Delayed inbound email
Incident Report for Help Scout
Postmortem

Yesterday between 10am -12pm EST, we received a few reports of emails being delayed for 10-20 minutes prior to reaching Help Scout. Upon investigation, we found our incoming email queues to be working normally.

However, we continued to receive a small number of inquiries about email delays. It seemed to get worse between 4:30-5:30pm EST and we ultimately discovered a problem with one of our Mongo databases.

The database in question serves as a backup and is not supposed to impact customer-facing systems. But when messages started to fail while being added to the database, it didn't work as designed.

The database problem was resolved and incoming email was back to normal processing by 6:10pm EST, but we believe a small number of emails that silently failed yesterday between 10am-6pm did not make it into Help Scout.

This morning, we are going to re-queue all messages that came in during this window. Duplicates will be discarded, so you won't receive anything twice, but any emails that were not delivered the first time will be processed within a few minutes. Any emails that failed the first time and are processed this morning could be delayed for up to 24 hours.

There's no way for us to know how many emails failed yesterday, but we believe it to be a small number considering the volume of emails that were processed successfully yesterday.

How we'll prevent this in the future

Our systems didn't respond how they were designed in this case. A failure with this database should never have an impact on customers.
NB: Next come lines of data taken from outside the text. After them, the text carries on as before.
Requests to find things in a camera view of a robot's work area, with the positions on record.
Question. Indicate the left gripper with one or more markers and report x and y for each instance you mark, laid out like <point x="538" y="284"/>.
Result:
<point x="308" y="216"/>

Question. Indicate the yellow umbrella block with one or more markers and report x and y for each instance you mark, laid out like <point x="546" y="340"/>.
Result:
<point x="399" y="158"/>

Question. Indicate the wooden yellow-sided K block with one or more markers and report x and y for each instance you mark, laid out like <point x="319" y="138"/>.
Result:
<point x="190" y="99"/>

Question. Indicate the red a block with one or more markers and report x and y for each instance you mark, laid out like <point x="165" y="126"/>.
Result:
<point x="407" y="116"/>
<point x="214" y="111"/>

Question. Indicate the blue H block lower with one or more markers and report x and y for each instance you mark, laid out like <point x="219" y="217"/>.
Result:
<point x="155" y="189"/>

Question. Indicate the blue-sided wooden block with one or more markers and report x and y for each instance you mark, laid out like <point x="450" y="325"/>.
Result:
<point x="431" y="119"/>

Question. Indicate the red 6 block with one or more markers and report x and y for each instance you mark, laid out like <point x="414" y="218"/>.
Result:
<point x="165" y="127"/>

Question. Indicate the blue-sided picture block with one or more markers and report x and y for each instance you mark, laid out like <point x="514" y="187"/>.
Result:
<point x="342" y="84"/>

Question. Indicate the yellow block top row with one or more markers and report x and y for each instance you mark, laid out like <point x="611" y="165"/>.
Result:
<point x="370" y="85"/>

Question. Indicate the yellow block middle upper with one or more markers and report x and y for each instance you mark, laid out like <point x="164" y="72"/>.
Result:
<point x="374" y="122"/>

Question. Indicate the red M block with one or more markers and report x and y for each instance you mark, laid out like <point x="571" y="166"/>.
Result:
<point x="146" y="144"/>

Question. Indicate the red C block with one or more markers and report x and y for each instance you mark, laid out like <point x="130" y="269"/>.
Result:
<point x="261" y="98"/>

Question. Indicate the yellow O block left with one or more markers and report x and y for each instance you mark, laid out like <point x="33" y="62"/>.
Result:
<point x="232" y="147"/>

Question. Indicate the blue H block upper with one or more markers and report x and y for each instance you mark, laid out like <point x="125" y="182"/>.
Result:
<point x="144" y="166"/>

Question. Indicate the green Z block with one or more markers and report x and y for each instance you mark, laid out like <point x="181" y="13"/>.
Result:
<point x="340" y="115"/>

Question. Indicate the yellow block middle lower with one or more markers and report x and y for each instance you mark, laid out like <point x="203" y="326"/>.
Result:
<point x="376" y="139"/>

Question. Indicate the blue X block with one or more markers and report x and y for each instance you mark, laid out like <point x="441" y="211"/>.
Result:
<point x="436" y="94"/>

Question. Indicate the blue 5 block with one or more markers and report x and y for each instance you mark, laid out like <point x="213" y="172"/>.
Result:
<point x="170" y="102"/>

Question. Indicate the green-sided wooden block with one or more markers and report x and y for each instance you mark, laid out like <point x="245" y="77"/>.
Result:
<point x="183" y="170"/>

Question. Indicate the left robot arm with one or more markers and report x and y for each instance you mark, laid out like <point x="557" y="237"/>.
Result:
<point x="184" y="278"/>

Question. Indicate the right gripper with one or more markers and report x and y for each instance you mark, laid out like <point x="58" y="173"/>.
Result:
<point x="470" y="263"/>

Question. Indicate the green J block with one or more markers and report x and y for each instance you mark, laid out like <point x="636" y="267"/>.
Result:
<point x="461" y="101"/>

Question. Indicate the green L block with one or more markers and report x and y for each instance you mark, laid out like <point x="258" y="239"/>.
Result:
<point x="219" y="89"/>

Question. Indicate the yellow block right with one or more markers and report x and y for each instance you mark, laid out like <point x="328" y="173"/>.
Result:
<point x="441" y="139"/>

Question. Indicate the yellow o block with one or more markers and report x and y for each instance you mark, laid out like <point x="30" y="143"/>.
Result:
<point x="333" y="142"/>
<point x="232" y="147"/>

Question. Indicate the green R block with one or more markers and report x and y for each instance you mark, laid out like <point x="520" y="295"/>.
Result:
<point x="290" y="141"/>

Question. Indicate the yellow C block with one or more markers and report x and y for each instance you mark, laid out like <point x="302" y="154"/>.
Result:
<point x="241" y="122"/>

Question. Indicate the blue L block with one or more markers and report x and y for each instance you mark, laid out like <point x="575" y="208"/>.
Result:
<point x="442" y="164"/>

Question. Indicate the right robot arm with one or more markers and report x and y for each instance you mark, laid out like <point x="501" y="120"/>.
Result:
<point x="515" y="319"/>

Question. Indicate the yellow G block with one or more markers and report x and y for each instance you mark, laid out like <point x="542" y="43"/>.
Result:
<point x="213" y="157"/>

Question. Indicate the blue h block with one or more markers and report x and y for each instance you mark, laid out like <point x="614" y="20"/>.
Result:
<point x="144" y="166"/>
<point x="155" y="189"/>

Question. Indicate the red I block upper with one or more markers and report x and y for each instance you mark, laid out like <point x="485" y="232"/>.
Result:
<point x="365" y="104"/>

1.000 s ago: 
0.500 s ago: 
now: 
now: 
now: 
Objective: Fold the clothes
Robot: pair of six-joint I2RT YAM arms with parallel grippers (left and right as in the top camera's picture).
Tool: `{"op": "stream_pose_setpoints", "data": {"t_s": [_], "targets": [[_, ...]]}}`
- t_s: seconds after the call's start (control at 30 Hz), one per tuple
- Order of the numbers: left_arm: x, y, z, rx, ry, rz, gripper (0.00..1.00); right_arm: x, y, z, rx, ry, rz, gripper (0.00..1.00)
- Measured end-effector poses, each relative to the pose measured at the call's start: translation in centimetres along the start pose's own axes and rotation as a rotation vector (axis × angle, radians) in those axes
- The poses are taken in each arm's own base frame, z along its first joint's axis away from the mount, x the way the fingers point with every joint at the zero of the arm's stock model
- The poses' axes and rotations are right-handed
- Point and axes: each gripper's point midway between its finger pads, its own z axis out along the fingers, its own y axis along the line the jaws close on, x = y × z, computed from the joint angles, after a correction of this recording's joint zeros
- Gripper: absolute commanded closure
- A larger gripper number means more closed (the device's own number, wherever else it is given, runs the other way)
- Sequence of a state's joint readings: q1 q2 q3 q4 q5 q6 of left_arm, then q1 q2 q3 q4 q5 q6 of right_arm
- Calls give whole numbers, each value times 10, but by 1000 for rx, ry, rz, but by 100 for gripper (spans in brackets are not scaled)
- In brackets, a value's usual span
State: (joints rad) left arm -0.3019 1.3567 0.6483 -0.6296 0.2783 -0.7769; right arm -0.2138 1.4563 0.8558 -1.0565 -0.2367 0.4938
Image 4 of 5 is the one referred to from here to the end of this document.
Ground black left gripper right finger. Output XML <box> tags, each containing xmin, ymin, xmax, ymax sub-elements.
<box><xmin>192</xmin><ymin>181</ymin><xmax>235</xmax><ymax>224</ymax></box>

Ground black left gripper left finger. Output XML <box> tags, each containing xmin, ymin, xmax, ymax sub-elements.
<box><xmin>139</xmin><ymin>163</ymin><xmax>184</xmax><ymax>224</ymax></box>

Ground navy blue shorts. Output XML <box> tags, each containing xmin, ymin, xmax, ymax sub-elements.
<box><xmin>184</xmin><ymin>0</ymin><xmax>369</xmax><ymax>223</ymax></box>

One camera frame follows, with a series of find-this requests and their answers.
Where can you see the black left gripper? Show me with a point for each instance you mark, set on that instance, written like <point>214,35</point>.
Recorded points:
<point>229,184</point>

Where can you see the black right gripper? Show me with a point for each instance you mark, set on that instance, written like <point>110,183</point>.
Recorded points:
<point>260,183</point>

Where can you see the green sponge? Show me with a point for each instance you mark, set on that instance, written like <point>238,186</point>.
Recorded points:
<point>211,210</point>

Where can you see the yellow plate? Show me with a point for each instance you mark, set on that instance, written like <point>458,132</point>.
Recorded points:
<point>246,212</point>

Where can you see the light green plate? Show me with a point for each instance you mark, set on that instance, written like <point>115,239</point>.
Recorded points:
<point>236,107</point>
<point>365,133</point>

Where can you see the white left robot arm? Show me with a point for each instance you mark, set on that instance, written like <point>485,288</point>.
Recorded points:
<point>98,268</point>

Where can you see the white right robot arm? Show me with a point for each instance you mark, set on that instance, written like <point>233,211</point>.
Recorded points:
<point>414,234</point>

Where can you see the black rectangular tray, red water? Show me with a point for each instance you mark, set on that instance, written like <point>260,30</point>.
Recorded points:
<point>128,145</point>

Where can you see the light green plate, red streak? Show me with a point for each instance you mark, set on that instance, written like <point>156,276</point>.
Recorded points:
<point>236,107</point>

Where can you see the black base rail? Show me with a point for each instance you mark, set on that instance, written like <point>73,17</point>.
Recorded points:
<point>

We've come up with some good ideas on how to resolve this moving forward and will have the fix in production in one week or less so that this never happens again.

We're very sorry for how this went down. Our systems are designed to deliver your emails at all costs, and although there was no data lost, the delivery time is unacceptable in this case. We're going to fix it.

Posted Sep 10, 2015 - 11:31 EDT

Resolved
Inbound processing is back to normal. Let us know if you run into any additional problems!
Posted Sep 09, 2015 - 19:08 EDT
Monitoring
Inbound processing is back to normal, but older delayed emails may still take up to an hour to funnel in. We'll keep monitoring the situation closely.
Posted Sep 09, 2015 - 18:12 EDT
Investigating
We're investigating reports of inbound email being delayed by 10-20 minutes. The incoming queues are clear, so we're still looking for a root cause.
Posted Sep 09, 2015 - 17:55 EDT